On the Mechanics of a Program-Generator Generator
We present principles and implementation behind a light-weight program-generator generator based on partial evaluation techniques for a recursive flowchart language.
An Innocent Solution to Shonan Challenge 2012
The first Shonan Challenge collects a set of problems for generating optimized programs in the domain of high performance computing. Even though several solutions have been already posted by programming language experts, it was not clear how a non-expert can solve the problems. In this talk I will report a student’s solution to the Hidden Markov Model (HMM) problem, and how he developed his solution to accommodate several optimizations. I also briefly mention the evaluation of his solution and the lessons learned. This talk is based on the work by Haruki Shimizu.
Code Generation Challenge for Staggered Mesh
In ordered-mesh based solvers of partial differential equations, every
discretized physical values lie on integer coordinates. Staggered mesh is where rational-number coordinates such as half-integers are allowed. For example in hydrodynamics simulations, gas density variables may lie in the center of the cubic cells while gas flux variables may sit on the center of the cell surfaces. Staggered meshes are sometimes consequences of higher-order differentiation, and sometimes important for numerical stability or conservation laws. On the other hand, staggered mesh algorithms require slightly different treatment for different variables or different vector components. This poses challenge to abstraction, and the failure of abstraction often results in Fortran or C code where x-component logic is copied and slightly modified for y-component and then z-component, and so on.
In my talk I’ll illustrate this staggered mesh problem code by taking elastic wave equations as an example.
DSL embedding – how do we know if it’s worth it?
The embedded DSL approach has established benefits but also suffers from problems that do not necessarily show up in code figures of academic papers: e.g. terrible error messages and other limitations of syntax overloading. In this talk I will argue against the the traditional cost-benefit analysis ascribed to embedded/standalone DSL design decision. To illustrate, I will discuss three hypothetical alternative front-ends to the Accelerate GPU DSL: Haskell-embedded (the original), standalone with language subsetting, and Racket-embedded with its own type system.

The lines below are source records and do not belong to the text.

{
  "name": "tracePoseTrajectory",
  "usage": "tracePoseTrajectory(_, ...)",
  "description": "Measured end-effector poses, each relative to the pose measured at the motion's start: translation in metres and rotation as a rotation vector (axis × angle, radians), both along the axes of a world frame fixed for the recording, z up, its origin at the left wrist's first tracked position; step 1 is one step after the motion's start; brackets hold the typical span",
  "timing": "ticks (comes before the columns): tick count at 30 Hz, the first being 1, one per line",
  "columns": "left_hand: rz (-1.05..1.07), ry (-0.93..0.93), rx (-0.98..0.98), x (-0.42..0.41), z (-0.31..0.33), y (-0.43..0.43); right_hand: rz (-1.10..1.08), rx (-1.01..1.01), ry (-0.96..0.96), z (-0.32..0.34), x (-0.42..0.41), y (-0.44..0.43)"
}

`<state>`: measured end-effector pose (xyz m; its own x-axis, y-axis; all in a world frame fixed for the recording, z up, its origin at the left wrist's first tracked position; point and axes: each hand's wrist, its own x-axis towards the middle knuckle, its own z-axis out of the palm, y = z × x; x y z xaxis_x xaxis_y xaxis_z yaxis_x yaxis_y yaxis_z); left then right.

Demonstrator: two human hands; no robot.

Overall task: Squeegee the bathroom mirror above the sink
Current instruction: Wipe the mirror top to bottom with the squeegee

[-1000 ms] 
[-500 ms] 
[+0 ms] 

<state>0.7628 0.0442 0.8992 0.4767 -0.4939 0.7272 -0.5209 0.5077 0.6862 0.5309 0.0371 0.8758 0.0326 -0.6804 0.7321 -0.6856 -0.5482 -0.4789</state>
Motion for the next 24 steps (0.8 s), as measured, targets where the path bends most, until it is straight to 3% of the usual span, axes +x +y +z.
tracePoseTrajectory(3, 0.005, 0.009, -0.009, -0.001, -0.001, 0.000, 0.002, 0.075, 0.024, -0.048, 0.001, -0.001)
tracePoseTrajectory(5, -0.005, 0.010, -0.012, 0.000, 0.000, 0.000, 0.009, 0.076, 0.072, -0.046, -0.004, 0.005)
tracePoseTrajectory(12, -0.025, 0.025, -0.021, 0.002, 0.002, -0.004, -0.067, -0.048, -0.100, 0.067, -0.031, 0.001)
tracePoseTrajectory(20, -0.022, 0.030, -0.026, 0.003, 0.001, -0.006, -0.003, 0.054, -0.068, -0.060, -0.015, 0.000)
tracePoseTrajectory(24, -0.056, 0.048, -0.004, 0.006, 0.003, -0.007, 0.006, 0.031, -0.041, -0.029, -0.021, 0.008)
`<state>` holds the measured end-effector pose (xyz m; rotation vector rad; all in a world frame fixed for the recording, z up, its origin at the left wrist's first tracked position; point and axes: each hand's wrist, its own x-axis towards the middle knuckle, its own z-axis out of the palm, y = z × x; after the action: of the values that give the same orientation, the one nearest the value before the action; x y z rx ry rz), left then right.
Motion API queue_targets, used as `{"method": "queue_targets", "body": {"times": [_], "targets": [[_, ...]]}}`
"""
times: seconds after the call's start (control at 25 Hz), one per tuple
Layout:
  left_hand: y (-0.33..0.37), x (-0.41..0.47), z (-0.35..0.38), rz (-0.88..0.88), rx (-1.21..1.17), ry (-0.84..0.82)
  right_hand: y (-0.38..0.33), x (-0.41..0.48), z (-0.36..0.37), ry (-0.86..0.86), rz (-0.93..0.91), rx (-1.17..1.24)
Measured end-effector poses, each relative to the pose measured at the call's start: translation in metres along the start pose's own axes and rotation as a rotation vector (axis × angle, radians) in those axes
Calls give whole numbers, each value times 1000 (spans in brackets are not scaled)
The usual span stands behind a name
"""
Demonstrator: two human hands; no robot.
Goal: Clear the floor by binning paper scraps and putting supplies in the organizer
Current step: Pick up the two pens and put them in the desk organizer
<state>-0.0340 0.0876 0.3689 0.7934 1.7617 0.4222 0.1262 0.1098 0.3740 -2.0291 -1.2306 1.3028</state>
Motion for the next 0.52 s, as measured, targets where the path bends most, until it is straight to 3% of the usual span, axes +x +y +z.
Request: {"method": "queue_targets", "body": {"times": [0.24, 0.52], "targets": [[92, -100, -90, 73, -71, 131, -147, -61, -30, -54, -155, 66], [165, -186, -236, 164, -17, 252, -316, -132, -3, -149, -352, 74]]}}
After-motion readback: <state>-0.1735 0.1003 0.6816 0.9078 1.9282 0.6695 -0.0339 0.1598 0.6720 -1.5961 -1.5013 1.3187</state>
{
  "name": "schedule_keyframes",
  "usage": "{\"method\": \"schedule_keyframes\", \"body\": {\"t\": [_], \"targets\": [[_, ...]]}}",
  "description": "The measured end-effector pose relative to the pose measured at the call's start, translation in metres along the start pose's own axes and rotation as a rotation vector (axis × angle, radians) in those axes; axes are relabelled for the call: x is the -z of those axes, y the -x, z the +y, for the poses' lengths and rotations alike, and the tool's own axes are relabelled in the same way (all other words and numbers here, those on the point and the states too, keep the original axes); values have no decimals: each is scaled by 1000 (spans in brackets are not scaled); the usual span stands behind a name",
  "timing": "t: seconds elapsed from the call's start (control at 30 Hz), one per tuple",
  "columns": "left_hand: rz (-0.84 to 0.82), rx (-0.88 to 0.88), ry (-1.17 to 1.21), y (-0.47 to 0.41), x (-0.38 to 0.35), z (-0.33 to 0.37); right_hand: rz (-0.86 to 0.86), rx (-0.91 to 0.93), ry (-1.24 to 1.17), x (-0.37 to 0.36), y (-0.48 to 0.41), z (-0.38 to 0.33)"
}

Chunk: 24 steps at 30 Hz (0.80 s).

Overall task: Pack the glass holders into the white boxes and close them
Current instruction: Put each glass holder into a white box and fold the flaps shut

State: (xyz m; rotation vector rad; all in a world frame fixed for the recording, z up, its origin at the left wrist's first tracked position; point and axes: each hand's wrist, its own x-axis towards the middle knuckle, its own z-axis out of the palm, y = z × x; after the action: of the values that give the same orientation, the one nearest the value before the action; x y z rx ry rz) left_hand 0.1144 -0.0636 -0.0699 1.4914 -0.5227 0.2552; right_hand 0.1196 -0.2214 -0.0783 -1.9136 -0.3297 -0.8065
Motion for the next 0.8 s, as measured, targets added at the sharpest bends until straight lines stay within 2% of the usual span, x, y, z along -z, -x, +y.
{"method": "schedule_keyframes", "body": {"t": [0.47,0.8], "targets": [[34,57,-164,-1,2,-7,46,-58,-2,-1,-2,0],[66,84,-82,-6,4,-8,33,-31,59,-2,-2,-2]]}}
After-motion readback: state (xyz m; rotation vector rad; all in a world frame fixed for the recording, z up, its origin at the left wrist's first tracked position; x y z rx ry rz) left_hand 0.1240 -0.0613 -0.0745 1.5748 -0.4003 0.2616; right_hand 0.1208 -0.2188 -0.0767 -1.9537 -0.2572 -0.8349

Embedding Application Knowledge for Improved Dynamic Adaptation
Generating efficient code for a range of heterogeneous hardware from DSLs is hard. Trying to achieve the same for Not-So-Domain-Specific-Languages is even harder. This talk presents some of our latest ideas on how to provide the compiler/code generator with domain knowledge without modifying the code generator at all. Instead, we use programmer-provided alternatives in conjunction with dynamic adaptation to achieve overall efficiency. This is very much work in progress; besides presenting the motivation and basics of the approach it provides several open questions.
More challenges for HPC program generation
I introduce several optimizations (program transformations) that are frequently used by HPC programmers. I present several questions for staging.